Può contare su agganci di primissimo livello, non solo all’interno della ’ndrangheta. Sa muoversi sia tra Milano e hinterland, dov’è nato e da dove si è allontanato l’altro giorno strappandosi il braccialetto elettronico, sia nella Capitale, dove è stato per anni un punto di riferimento del narcotraffico per conto dei clan e dove, secondo le accuse, avrebbe ucciso dieci anni fa Vincenzo Femia, esponente di spicco della cosca Nirta di San Luca. Senza dimenticare la Calabria, e in particolare la zona di Soverato, in provincia di Catanzaro, da cui proviene la sua famiglia, legata a quella degli Iozzo-Chiefari.
La caccia a Massimiliano Sestito, il killer evaso dall’abitazione di Rho in cui si trovava ai domiciliari, parte proprio dai luoghi che il ricercato conosce meglio, anche se giocoforza stiamo parlando di contatti datati: il cinquantunenne era reduce da una lunga detenzione, e di conseguenza non aveva stabilito legami diretti nell’ultimo periodo che possano in qualche modo essere scandagliati con più precisione. Stando a quanto risulta, si è allontanato senza avere con sé documenti di identità e cellulare, ma una cosa pare certa: non è stata una fuga improvvisata. Sestito, che ha già scontato 30 anni per l’omicidio dell’appuntato Renato Lio avvenuto nel 1991, è sparito a pochi giorni dall’udienza in Cassazione per l’omicidio Femia, andata in scena ieri. La Procura generale della Suprema Corte ha chiesto ai giudici la conferma dell’ergastolo comminato nell’Appello-ter, seguito ad altri due processi di secondo grado che si erano conclusi rispettivamente con una condanna al carcere a vita (nel 2017) e con un’assoluzione (nel 2019). Stando a quanto ricostruito dagli investigatori, Sestito avrebbe ucciso a colpi di pistola Femia tra il tardo pomeriggio e la serata del 24 gennaio 2013: con lui c’era anche Francesco Piazzata, e i due avrebbero ferito a morte l’uomo dei Nirta con una Luger calibro 9 e un revolver Smith&Wesson calibro 357 magnum.

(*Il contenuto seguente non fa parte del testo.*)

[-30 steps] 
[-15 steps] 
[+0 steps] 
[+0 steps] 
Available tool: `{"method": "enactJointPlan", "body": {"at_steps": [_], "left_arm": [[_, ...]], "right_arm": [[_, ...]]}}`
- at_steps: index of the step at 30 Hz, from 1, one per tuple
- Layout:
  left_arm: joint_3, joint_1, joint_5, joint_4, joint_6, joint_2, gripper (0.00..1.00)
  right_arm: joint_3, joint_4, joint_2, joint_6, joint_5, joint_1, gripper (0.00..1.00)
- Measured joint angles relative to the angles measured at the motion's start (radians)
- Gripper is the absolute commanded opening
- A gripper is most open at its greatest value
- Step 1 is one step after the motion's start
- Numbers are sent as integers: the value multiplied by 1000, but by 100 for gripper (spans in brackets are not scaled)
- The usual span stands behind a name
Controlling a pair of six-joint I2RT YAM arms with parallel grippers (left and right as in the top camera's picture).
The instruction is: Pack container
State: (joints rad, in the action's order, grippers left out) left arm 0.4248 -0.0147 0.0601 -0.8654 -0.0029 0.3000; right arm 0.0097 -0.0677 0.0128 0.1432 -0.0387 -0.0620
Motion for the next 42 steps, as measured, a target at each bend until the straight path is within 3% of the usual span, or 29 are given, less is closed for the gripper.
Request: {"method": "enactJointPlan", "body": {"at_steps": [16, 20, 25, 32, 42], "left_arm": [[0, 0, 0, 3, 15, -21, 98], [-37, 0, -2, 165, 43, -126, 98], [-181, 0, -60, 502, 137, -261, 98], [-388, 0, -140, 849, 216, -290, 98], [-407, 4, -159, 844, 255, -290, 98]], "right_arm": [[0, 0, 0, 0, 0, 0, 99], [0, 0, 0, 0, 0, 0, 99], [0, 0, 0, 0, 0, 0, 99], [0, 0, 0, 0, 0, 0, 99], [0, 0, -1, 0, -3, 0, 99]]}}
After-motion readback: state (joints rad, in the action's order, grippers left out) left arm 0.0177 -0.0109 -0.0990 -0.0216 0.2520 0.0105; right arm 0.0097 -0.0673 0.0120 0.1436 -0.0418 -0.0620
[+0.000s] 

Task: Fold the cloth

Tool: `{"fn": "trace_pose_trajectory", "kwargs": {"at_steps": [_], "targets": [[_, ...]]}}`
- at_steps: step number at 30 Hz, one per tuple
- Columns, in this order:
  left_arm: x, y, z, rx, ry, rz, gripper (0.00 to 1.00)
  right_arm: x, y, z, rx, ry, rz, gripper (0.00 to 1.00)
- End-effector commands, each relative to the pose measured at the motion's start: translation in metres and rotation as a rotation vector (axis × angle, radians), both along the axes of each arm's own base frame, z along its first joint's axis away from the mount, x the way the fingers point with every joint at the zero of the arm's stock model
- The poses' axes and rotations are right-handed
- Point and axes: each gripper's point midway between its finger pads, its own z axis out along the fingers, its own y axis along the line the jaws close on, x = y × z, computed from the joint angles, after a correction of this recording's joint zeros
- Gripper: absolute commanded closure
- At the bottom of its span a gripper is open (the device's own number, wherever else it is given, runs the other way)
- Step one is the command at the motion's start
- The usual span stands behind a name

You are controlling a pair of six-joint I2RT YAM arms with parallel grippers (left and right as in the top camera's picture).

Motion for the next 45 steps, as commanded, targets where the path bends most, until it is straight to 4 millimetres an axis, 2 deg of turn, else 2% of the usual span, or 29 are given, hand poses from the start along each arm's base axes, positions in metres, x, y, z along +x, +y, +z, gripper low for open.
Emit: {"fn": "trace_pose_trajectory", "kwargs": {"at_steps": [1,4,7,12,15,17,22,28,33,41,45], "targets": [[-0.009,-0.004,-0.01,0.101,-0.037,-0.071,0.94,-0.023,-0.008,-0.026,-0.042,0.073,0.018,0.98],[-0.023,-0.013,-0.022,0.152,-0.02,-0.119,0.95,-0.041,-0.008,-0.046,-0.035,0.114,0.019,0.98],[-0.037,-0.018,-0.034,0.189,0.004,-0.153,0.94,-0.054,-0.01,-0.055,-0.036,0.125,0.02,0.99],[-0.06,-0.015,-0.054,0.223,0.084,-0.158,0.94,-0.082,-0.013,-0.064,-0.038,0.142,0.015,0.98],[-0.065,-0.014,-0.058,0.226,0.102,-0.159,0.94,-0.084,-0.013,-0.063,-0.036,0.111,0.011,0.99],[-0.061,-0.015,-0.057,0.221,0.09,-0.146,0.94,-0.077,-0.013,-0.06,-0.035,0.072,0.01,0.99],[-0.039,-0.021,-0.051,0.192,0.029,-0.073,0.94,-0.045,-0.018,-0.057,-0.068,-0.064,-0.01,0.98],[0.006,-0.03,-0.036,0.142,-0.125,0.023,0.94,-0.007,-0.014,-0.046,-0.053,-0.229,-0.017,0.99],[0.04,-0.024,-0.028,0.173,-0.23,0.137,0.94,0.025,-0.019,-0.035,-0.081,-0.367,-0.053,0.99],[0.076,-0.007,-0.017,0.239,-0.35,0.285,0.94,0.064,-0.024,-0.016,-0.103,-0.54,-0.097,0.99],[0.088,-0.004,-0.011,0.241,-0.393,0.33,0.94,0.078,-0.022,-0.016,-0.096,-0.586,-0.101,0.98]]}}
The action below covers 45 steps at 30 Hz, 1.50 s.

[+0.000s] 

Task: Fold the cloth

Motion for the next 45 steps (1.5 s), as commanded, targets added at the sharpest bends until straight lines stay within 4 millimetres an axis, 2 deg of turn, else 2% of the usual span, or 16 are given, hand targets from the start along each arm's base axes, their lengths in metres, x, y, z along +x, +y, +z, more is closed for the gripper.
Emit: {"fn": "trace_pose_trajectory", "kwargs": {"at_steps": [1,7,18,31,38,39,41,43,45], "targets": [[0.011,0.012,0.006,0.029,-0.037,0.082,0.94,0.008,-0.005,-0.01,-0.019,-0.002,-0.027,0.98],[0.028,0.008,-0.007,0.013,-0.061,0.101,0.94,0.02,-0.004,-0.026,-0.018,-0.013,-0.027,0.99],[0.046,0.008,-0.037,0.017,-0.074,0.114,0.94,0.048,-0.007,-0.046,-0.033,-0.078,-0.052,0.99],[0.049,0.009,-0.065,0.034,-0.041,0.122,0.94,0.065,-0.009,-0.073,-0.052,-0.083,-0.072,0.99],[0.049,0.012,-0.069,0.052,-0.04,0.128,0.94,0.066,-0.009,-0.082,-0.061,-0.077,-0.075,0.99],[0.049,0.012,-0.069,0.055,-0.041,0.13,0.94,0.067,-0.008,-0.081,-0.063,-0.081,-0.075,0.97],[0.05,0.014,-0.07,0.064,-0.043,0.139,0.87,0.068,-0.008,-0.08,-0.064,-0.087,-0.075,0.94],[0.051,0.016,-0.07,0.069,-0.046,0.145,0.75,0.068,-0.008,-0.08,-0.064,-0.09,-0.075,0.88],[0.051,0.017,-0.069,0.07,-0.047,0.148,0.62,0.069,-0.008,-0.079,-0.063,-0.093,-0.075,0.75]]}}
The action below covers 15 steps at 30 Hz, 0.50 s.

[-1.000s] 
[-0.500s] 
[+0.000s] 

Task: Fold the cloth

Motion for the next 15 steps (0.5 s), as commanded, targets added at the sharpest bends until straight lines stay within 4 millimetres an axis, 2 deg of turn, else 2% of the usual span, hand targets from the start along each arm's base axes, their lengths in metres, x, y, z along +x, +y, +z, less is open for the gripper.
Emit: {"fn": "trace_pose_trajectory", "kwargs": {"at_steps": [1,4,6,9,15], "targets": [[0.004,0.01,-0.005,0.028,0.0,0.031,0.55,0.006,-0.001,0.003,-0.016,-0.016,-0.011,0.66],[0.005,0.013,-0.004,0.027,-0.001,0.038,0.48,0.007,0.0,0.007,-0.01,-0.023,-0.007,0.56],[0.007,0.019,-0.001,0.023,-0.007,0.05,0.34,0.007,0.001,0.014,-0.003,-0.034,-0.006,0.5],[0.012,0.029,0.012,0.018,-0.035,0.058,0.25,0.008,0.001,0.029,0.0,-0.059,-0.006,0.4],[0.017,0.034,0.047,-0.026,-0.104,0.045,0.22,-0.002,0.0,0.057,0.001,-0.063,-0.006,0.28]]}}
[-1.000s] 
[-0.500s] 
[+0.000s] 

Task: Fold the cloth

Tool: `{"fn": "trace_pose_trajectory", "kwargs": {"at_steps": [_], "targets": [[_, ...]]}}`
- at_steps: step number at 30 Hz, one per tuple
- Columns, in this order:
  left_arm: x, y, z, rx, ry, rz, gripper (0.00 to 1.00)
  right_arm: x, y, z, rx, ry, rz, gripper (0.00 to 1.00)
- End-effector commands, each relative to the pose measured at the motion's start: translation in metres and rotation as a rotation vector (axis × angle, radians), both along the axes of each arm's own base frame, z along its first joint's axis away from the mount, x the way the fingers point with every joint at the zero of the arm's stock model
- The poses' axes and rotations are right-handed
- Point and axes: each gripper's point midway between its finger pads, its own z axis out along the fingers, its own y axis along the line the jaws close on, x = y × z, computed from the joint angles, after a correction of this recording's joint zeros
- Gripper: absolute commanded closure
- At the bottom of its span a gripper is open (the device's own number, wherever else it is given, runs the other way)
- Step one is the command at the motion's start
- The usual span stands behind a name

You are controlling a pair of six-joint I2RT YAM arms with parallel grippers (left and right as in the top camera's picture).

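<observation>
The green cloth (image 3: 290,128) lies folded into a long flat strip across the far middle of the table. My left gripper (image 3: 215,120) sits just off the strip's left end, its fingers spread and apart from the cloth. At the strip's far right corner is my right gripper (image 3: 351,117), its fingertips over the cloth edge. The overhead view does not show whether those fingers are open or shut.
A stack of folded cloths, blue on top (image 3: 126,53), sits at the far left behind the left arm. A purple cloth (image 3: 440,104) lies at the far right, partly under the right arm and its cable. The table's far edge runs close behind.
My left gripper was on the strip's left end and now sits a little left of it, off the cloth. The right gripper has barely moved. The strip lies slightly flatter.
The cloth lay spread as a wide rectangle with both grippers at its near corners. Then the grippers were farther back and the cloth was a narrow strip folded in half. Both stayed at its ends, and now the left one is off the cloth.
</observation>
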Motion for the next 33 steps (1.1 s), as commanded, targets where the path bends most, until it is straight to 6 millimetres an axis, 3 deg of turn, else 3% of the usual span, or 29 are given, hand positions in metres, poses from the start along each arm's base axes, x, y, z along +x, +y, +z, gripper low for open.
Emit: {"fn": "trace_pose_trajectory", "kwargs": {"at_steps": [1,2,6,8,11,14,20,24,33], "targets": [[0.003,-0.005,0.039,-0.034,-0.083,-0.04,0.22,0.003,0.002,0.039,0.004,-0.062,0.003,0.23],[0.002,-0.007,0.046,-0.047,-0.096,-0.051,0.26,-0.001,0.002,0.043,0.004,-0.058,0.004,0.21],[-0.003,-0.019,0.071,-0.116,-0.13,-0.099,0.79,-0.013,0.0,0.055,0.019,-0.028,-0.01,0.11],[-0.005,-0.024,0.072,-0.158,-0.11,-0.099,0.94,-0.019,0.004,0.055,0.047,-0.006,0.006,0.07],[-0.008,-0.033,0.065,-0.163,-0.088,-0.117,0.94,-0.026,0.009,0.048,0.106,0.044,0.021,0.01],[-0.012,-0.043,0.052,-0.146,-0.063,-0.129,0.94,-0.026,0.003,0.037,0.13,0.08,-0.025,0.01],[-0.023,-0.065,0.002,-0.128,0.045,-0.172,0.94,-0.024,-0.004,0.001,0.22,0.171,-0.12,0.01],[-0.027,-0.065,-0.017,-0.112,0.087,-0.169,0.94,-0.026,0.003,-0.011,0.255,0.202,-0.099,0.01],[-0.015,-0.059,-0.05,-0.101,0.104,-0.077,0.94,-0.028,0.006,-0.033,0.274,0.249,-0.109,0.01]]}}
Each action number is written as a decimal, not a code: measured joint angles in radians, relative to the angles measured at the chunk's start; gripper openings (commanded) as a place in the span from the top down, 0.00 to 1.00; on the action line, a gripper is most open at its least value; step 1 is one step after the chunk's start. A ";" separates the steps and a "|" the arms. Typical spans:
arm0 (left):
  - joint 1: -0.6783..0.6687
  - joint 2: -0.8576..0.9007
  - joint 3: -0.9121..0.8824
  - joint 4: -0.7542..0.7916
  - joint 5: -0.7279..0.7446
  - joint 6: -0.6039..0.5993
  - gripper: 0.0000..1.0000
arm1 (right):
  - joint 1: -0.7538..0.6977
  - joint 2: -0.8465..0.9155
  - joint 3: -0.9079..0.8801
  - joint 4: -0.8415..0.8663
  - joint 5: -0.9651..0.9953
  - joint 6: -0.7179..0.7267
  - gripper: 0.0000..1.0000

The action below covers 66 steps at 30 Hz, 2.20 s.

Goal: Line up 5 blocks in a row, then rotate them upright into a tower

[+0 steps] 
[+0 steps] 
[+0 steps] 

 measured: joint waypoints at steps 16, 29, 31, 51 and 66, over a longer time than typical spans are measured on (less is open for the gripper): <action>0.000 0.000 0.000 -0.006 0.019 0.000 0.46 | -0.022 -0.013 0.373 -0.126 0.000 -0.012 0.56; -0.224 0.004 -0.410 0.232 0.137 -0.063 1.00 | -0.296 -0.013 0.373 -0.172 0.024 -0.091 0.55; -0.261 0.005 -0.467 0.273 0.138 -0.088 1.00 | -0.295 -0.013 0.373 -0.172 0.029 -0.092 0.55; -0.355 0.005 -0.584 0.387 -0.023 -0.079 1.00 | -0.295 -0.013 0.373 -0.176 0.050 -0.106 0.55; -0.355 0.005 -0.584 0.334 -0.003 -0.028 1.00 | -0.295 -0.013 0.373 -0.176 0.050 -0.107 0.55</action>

Il movente, stando a quanto riferito dal collaboratore di giustizia Gianni Cretarola (a sua volta condannato a 10 anni per quell’assassinio), va cercato nella lotta per le piazze di spaccio di droga: in particolare, i due killer avrebbero agito su indicazione di Giovanni Piazzata, ai tempi recluso, che aveva preso la richiesta di Femia di acquistare una fornitura di cinque chili di cocaina come una "trappola" da cui liberarsi sparando per primi. I difensori dei due imputati hanno chiesto l’annullamento del verdetto di Appello. La sentenza è stata rinviata al 28 febbraio. Per i militari che stanno cercando Sestito cambia poco: l’obiettivo degli investigatori della Compagnia di Rho e dei colleghi della Catturandi del Nucleo investigativo di via Moscova, coordinati dal capitano Domenico Rana, resta quello di rintracciarlo e ammanettarlo il prima possibile.